● **Materials provided**:
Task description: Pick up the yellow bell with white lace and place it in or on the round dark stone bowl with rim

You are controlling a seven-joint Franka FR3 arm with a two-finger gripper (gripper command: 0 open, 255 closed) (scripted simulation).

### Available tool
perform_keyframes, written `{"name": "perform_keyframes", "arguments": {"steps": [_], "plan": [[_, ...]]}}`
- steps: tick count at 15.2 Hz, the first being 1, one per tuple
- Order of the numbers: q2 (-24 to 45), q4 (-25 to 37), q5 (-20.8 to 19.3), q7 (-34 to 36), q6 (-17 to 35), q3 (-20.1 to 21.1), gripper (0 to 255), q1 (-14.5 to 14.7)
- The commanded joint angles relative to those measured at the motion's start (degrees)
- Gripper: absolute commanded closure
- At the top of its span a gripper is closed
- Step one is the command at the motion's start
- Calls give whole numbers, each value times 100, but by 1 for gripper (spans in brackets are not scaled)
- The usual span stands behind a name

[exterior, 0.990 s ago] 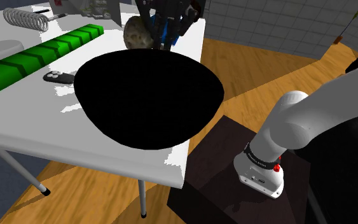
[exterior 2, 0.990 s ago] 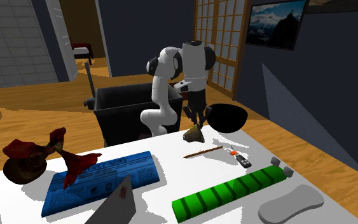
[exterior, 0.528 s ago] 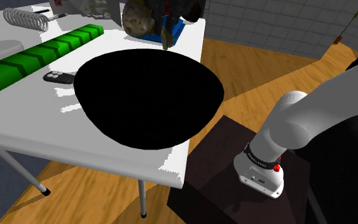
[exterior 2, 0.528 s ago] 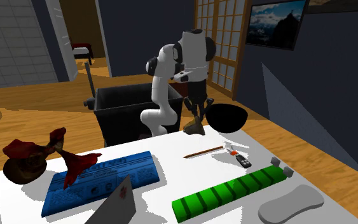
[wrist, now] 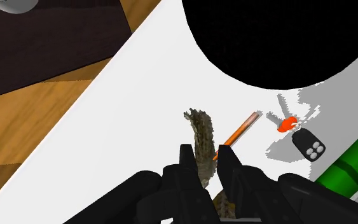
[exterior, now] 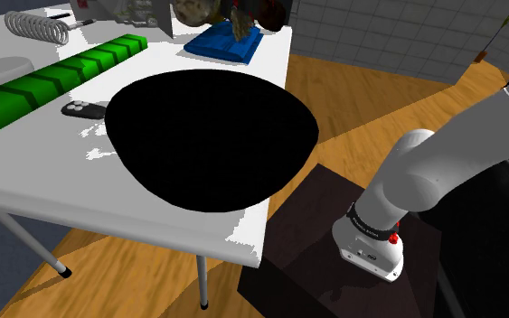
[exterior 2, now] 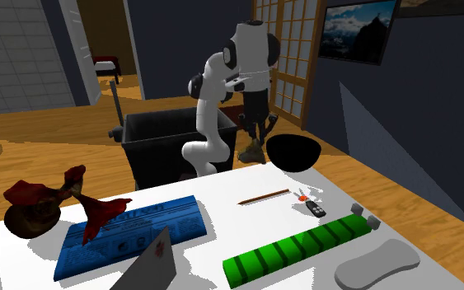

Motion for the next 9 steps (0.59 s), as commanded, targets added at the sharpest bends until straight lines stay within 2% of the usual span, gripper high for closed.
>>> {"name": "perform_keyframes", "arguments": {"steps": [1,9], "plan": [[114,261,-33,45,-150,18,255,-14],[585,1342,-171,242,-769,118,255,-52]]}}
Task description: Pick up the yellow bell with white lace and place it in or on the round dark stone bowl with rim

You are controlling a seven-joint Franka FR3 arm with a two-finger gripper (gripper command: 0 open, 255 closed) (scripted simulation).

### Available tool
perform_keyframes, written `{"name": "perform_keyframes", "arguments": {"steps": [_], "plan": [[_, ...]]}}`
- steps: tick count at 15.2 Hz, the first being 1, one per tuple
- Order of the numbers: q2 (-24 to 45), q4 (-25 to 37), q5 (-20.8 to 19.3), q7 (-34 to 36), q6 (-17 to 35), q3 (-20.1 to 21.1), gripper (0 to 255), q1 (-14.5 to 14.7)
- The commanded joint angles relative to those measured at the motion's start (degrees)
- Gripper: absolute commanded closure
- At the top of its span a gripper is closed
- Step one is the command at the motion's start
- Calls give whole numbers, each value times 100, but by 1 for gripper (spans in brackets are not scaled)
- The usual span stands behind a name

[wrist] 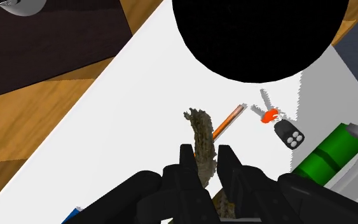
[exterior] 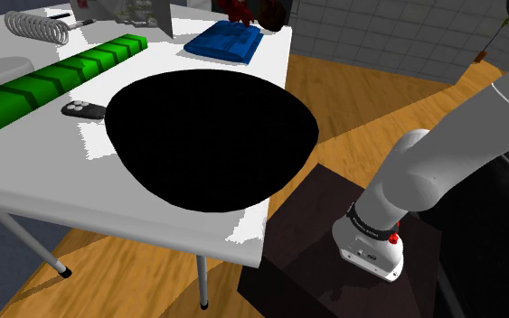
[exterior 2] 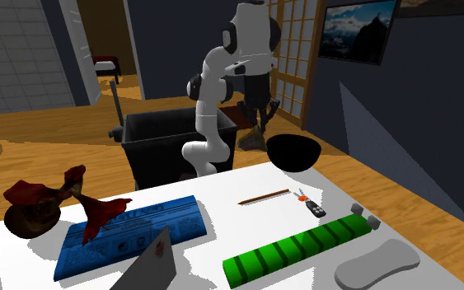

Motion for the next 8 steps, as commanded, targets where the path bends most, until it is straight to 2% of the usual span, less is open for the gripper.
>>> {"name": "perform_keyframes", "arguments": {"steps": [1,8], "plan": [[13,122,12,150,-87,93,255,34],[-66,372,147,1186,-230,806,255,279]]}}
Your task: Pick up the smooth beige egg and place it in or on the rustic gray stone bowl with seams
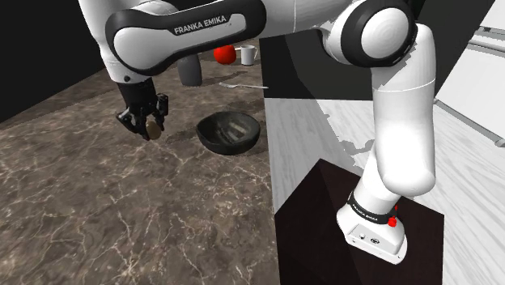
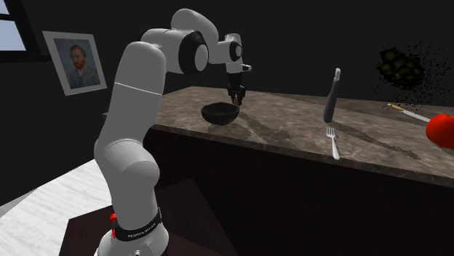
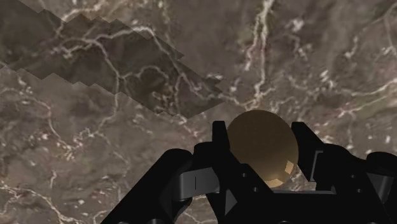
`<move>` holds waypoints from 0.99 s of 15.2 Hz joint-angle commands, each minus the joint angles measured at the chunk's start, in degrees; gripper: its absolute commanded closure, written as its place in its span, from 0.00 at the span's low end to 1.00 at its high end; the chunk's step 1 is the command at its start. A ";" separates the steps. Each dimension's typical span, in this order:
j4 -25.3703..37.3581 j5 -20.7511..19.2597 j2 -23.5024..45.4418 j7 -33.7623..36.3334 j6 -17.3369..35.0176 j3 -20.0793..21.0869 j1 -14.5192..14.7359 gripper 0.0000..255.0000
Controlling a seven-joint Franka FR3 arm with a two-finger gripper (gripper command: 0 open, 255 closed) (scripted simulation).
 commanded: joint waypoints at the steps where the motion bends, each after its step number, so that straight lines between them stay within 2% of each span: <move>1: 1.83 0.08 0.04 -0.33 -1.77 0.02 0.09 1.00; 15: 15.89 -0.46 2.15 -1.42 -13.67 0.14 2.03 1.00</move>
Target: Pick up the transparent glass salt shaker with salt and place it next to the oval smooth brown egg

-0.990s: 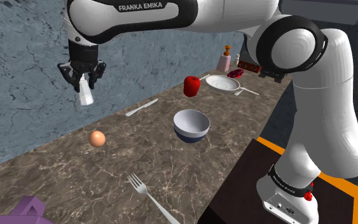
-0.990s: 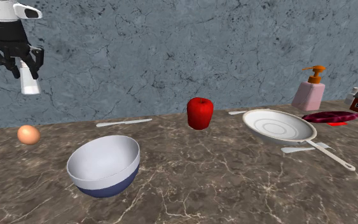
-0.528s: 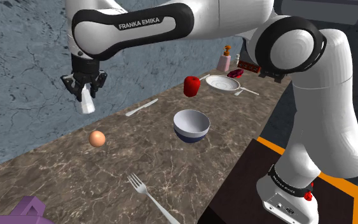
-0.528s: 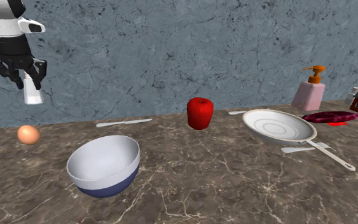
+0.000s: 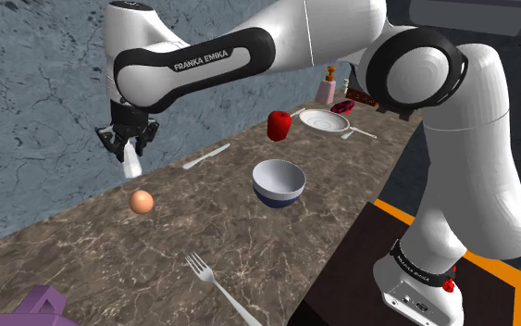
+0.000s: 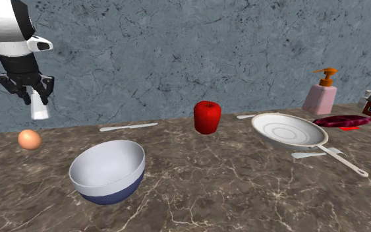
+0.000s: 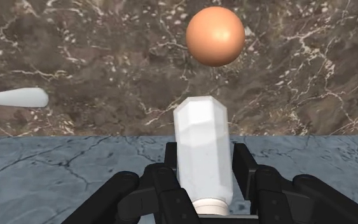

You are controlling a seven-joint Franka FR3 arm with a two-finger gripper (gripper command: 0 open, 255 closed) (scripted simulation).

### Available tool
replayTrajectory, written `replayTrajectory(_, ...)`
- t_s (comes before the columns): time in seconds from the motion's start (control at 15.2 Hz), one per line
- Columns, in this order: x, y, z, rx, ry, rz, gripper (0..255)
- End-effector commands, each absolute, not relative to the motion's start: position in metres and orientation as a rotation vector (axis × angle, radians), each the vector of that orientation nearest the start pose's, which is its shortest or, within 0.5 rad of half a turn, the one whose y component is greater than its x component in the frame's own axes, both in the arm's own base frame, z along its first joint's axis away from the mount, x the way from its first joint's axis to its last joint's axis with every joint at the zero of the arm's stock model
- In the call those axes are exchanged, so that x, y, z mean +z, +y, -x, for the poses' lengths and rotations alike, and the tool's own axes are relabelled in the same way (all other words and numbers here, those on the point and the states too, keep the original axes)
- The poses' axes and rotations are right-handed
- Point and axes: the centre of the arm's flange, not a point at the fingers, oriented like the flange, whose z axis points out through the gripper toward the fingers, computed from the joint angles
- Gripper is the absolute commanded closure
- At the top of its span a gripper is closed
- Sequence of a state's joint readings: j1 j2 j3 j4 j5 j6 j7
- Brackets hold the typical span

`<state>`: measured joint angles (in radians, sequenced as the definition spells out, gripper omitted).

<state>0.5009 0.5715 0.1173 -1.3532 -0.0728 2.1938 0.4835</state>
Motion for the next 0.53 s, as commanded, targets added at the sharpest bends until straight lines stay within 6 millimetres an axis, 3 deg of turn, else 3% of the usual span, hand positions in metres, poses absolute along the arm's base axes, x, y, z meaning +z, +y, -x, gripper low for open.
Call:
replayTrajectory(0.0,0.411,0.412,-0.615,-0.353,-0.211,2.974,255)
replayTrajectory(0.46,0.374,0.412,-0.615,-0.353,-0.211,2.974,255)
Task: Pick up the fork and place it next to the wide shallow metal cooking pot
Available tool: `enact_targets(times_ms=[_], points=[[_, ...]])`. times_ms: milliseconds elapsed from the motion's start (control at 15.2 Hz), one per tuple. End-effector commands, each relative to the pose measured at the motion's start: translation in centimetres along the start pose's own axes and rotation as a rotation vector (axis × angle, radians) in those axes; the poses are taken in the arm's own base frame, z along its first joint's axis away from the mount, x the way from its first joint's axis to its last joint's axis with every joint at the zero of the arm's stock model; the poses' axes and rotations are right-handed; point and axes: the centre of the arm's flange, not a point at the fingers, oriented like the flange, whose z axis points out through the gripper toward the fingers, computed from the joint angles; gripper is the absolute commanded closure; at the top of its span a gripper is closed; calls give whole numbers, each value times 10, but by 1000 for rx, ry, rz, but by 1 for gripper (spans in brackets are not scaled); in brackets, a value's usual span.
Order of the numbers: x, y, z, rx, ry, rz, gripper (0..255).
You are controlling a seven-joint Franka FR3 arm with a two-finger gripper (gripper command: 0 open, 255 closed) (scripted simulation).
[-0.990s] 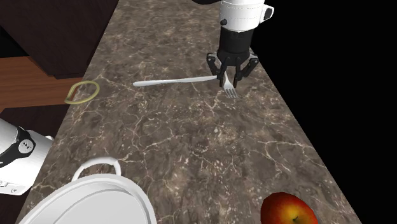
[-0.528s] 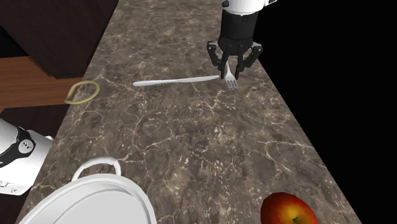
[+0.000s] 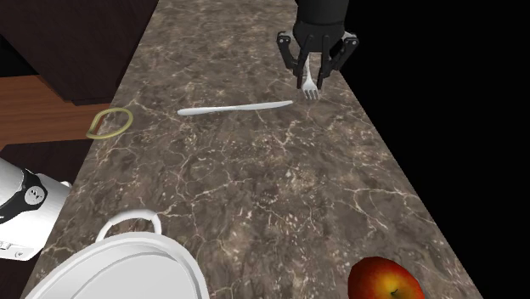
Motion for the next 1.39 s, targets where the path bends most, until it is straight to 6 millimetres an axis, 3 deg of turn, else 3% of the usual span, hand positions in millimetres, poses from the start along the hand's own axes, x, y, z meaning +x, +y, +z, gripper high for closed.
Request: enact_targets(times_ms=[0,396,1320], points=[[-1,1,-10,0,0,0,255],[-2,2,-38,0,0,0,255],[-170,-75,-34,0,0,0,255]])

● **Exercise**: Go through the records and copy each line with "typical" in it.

● **Response area**:
`<move>` holds waypoints from 0.99 s of 15.2 Hz joint-angle commands, each minus the joint angles measured at the chunk's start, in degrees; gripper: its absolute commanded closure, written as its place in its span, from 0.00 at the span's low end to 1.00 at its high end; the chunk's step 1 is the command at its start. A ";" separates the steps. Each dimension's typical span, in this order:
- Brackets hold the typical span

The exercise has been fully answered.